[WHAT THIS TASK INVOLVES] Read the records that follow and state how many lines hold "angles", adding nothing else.
☆ ☆ ☆ ☆
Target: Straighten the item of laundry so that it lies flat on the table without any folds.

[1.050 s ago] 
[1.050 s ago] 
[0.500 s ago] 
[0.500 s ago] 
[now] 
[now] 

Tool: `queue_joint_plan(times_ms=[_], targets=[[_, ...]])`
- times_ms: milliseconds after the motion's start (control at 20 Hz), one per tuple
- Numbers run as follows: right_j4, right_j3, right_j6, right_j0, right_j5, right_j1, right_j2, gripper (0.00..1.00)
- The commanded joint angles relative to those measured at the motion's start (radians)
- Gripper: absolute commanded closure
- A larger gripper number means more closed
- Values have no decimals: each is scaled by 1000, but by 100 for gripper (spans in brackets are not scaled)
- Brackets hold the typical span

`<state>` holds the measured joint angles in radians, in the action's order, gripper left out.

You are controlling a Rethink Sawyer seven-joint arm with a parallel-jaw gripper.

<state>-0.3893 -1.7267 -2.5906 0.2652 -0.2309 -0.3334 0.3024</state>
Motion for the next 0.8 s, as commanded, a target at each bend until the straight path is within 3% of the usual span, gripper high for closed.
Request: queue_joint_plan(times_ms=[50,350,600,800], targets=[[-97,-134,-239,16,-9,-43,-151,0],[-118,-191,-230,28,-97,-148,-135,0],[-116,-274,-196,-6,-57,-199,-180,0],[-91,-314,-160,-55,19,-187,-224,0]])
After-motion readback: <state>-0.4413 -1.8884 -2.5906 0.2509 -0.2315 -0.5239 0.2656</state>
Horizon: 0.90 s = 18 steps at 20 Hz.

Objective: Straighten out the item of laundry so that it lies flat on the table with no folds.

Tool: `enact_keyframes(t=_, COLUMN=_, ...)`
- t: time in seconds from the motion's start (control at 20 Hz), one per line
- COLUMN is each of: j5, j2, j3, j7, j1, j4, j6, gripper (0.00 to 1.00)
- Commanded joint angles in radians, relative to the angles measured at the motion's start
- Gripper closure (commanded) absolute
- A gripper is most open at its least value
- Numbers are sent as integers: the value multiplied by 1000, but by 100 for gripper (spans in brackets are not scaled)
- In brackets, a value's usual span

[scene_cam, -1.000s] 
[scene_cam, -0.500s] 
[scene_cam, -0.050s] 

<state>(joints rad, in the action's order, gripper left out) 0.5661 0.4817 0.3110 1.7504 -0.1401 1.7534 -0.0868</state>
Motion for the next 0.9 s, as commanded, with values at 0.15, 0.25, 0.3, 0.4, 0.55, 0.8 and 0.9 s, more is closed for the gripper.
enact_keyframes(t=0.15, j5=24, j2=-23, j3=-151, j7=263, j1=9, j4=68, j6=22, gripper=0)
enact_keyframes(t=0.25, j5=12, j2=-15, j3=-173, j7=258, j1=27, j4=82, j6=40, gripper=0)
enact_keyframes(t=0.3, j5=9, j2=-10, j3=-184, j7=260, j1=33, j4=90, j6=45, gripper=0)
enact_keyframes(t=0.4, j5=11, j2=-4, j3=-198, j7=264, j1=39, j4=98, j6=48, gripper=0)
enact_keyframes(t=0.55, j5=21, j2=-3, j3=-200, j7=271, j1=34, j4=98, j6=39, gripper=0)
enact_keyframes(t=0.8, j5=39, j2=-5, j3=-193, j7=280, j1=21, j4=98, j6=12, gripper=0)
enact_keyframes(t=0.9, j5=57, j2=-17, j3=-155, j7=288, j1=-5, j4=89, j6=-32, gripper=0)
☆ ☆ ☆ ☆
[SOLUTION FOR THIS EXERCISE] 3